Exercises

There are sample code routines in the …/opencv/samples/c/ directory that demonstrate many of the algorithms discussed in this chapter:

  1. The covariance Hessian matrix used in cvGoodFeaturesToTrack() is computed over some square region in the image set by block_size in that function.

  2. Refer to Figure 10-2 and consider the function that implements subpixel corner finding, cvFindCornerSubPix().

    1. What would happen if, in Figure 10-2, the checkerboard were twisted so that the straight dark-light lines formed curves that met in a point? Would subpixel corner finding still work? Explain.

    2. If you expand the window size around the twisted checkerboard's corner point (after expanding the win and zero_zone parameters), does subpixel corner finding become more accurate or does it rather begin to diverge? Explain your answer.

  3. Optical flow

    1. Describe an object that would be better tracked by block matching than by Lucas-Kanade optical flow.

    2. Describe an object that would be better tracked by Lucas-Kanade optical flow than by block matching.

  4. Compile lkdemo.c.
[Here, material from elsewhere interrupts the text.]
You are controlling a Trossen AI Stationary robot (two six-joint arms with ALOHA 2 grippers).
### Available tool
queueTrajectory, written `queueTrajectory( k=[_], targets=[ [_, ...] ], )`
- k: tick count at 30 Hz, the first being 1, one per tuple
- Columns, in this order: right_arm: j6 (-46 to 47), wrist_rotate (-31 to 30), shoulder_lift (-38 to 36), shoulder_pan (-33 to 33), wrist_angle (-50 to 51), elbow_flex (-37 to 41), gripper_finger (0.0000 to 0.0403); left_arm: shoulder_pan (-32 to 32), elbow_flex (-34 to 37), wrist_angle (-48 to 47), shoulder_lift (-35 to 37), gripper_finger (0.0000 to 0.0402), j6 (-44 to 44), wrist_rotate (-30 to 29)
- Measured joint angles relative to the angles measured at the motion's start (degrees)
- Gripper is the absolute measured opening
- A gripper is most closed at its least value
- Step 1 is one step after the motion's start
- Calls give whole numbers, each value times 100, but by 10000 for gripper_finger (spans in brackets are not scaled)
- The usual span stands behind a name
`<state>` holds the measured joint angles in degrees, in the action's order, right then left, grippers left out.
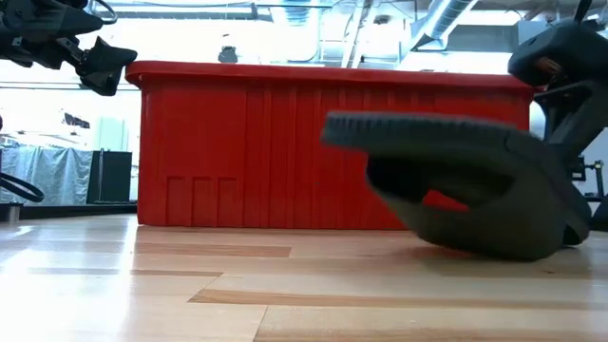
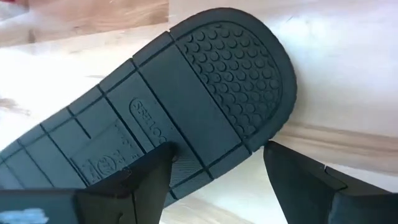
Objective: Pick and place slides into bin
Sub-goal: Put the black slides into the red bin
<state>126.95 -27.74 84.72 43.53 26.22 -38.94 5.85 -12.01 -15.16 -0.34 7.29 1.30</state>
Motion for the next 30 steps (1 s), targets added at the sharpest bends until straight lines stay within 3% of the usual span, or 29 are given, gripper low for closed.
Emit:
queueTrajectory(
  k=[13, 17, 25, 30],
  targets=[
    [-413, -174, -690, -2, -62, 0, 247, 1, 0, 1, 0, 258, 0, 0],
    [-505, -152, -664, 0, -633, 0, 247, 0, 0, 0, 0, 258, 0, 0],
    [-1601, -379, -664, -9, -2129, 0, 247, 0, 2, 0, 0, 258, 0, 0],
    [-3253, -387, -664, -182, -3140, -344, 247, 1, 1, 0, 0, 258, 0, 0]
  ],
)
Attach a web camera (or use a previously captured sequence of a textured moving object). In running the program, note that "r" autoinitializes tracking, "c" clears tracking, and a mouse click will enter a new point or turn off an old point. Run lkdemo.c and initialize the point tracking by typing "r". Observe the effects.

    1. Now go into the code and remove the subpixel point placement function cvFindCornerSubPix(). Does this hurt the results? In what way?

    2. Go into the code again and, in place of cvGoodFeaturesToTrack(), just put down a grid of points in an ROI around the object. Describe what happens to the points and why.

      Hint: Part of what happens is a consequence of the aperture problem—given a fixed window size and a line, we can't tell how the line is moving.

  5. Modify the lkdemo.c program to create a program that performs simple image stabilization for moderately moving cameras. Display the stabilized results in the center of a much larger window than the one output by your camera (so that the frame may wander while the first points remain stable).

  6. Compile and run camshiftdemo.c using a web camera or color video of a moving colored object. Use the mouse to draw a (tight) box around the moving object; the routine will track it.

    1. In camshiftdemo.c, replace the cvCamShif() routine with cvMeanShift(). Describe situations where one tracker will work better than another.

    2. Write a function that will put down a grid of points in the initial cvMeanShift() box. Run both trackers at once.

    3. How can these two trackers be used together to make tracking more robust? Explain and/or experiment.

  7. Compile and run the motion template code motempl.c with a web camera or using a previously stored movie file.

    1. Modify motempl.c so that it can do simple gesture recognition.

    2. If the camera was moving, explain how to use your motion stabilization code from exercise 5 to enable motion templates to work also for moderately moving cameras.

  8. Describe how you can track circular (nonlinear) motion using a linear state model (not extended) Kalman filter.

    Hint: How could you preprocess this to get back to linear dynamics?

  9. Use a motion model that posits that the current state depends on the previous state's location and velocity. Combine the lkdemo.c (using only a few click points) with the Kalman filter to track Lucas-Kanade points better. Display the uncertainty around each point. Where does this tracking fail?

    Hint: Use Lucas-Kanade as the observation model for the Kalman filter, and adjust noise so that it tracks. Keep motions reasonable.

  10. A Kalman filter depends on linear dynamics and on Markov independence (i.e., it assumes the current state depends only on the immediate past state, not on all past states). Suppose you want to track an object whose movement is related to its previous location and its previous velocity but that you mistakenly include a dynamics term only for state dependence on the previous location—in other words, forgetting the previous velocity term.

    1. Do the Kalman assumptions still hold? If so, explain why; if not, explain how the assumptions were violated.

    2. How can a Kalman filter be made to still track when you forget some terms of the dynamics?

      Hint: Think of the noise model.

  11. Use a web cam or a movie of a person waving two brightly colored objects, one in each hand. Use condensation to track both hands.